--- Problem to solve ---
The listing below must be repeated word for word, without its pictures.
= = =
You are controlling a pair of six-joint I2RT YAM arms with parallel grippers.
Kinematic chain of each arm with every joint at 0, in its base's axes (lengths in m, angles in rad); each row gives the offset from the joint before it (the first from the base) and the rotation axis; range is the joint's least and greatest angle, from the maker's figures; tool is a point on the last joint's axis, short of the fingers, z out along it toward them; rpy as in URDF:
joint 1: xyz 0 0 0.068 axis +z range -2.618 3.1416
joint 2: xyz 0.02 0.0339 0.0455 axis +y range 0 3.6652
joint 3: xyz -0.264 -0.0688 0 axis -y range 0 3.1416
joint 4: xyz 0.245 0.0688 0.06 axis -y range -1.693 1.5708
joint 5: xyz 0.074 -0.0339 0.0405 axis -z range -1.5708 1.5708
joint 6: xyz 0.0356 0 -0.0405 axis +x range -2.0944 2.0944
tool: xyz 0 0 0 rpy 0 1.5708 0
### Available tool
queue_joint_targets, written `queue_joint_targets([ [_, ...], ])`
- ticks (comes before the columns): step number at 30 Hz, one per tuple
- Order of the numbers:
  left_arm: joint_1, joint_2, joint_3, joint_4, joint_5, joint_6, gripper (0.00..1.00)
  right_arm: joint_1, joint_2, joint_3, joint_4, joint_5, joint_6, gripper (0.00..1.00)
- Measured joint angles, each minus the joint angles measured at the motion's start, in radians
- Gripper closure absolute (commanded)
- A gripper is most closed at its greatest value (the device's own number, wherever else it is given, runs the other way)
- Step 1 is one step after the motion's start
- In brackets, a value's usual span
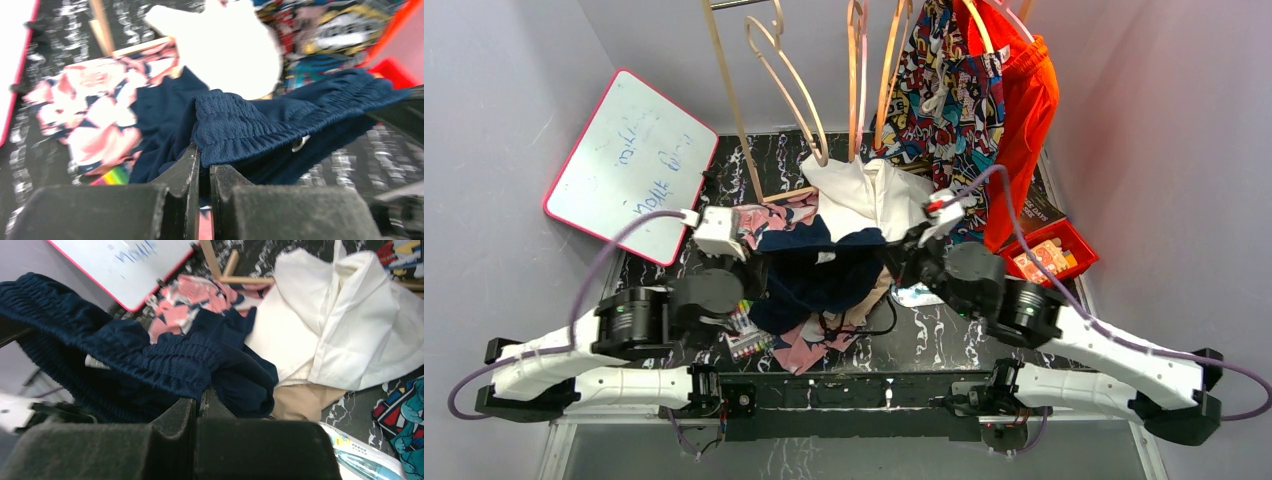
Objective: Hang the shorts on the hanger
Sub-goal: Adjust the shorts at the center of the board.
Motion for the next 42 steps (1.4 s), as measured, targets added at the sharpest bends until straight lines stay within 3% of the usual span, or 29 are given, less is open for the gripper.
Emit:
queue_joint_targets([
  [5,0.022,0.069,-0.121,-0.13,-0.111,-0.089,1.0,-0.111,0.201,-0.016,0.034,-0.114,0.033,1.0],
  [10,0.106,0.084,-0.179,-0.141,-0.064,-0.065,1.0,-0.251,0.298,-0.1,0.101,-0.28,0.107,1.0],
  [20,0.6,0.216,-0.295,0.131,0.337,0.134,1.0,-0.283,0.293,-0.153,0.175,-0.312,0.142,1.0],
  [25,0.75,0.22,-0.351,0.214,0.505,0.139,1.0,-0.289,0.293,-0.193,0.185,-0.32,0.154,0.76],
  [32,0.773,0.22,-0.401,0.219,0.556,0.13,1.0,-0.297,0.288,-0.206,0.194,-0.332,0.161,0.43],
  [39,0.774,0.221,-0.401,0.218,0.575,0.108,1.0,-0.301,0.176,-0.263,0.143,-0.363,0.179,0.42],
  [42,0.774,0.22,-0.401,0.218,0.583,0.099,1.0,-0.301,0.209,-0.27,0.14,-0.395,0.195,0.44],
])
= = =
--- Written response ---
You are controlling a pair of six-joint I2RT YAM arms with parallel grippers.
Kinematic chain of each arm with every joint at 0, in its base's axes (lengths in m, angles in rad); each row gives the offset from the joint before it (the first from the base) and the rotation axis; range is the joint's least and greatest angle, from the maker's figures; tool is a point on the last joint's axis, short of the fingers, z out along it toward them; rpy as in URDF:
joint 1: xyz 0 0 0.068 axis +z range -2.618 3.1416
joint 2: xyz 0.02 0.0339 0.0455 axis +y range 0 3.6652
joint 3: xyz -0.264 -0.0688 0 axis -y range 0 3.1416
joint 4: xyz 0.245 0.0688 0.06 axis -y range -1.693 1.5708
joint 5: xyz 0.074 -0.0339 0.0405 axis -z range -1.5708 1.5708
joint 6: xyz 0.0356 0 -0.0405 axis +x range -2.0944 2.0944
tool: xyz 0 0 0 rpy 0 1.5708 0
### Available tool
queue_joint_targets, written `queue_joint_targets([ [_, ...], ])`
- ticks (comes before the columns): step number at 30 Hz, one per tuple
- Order of the numbers:
  left_arm: joint_1, joint_2, joint_3, joint_4, joint_5, joint_6, gripper (0.00..1.00)
  right_arm: joint_1, joint_2, joint_3, joint_4, joint_5, joint_6, gripper (0.00..1.00)
- Measured joint angles, each minus the joint angles measured at the motion's start, in radians
- Gripper closure absolute (commanded)
- A gripper is most closed at its greatest value (the device's own number, wherever else it is given, runs the other way)
- Step 1 is one step after the motion's start
- In brackets, a value's usual span
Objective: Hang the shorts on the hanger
Sub-goal: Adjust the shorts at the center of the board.
Motion for the next 42 steps (1.4 s), as measured, targets added at the sharpest bends until straight lines stay within 3% of the usual span, or 29 are given, less is open for the gripper.
Emit:
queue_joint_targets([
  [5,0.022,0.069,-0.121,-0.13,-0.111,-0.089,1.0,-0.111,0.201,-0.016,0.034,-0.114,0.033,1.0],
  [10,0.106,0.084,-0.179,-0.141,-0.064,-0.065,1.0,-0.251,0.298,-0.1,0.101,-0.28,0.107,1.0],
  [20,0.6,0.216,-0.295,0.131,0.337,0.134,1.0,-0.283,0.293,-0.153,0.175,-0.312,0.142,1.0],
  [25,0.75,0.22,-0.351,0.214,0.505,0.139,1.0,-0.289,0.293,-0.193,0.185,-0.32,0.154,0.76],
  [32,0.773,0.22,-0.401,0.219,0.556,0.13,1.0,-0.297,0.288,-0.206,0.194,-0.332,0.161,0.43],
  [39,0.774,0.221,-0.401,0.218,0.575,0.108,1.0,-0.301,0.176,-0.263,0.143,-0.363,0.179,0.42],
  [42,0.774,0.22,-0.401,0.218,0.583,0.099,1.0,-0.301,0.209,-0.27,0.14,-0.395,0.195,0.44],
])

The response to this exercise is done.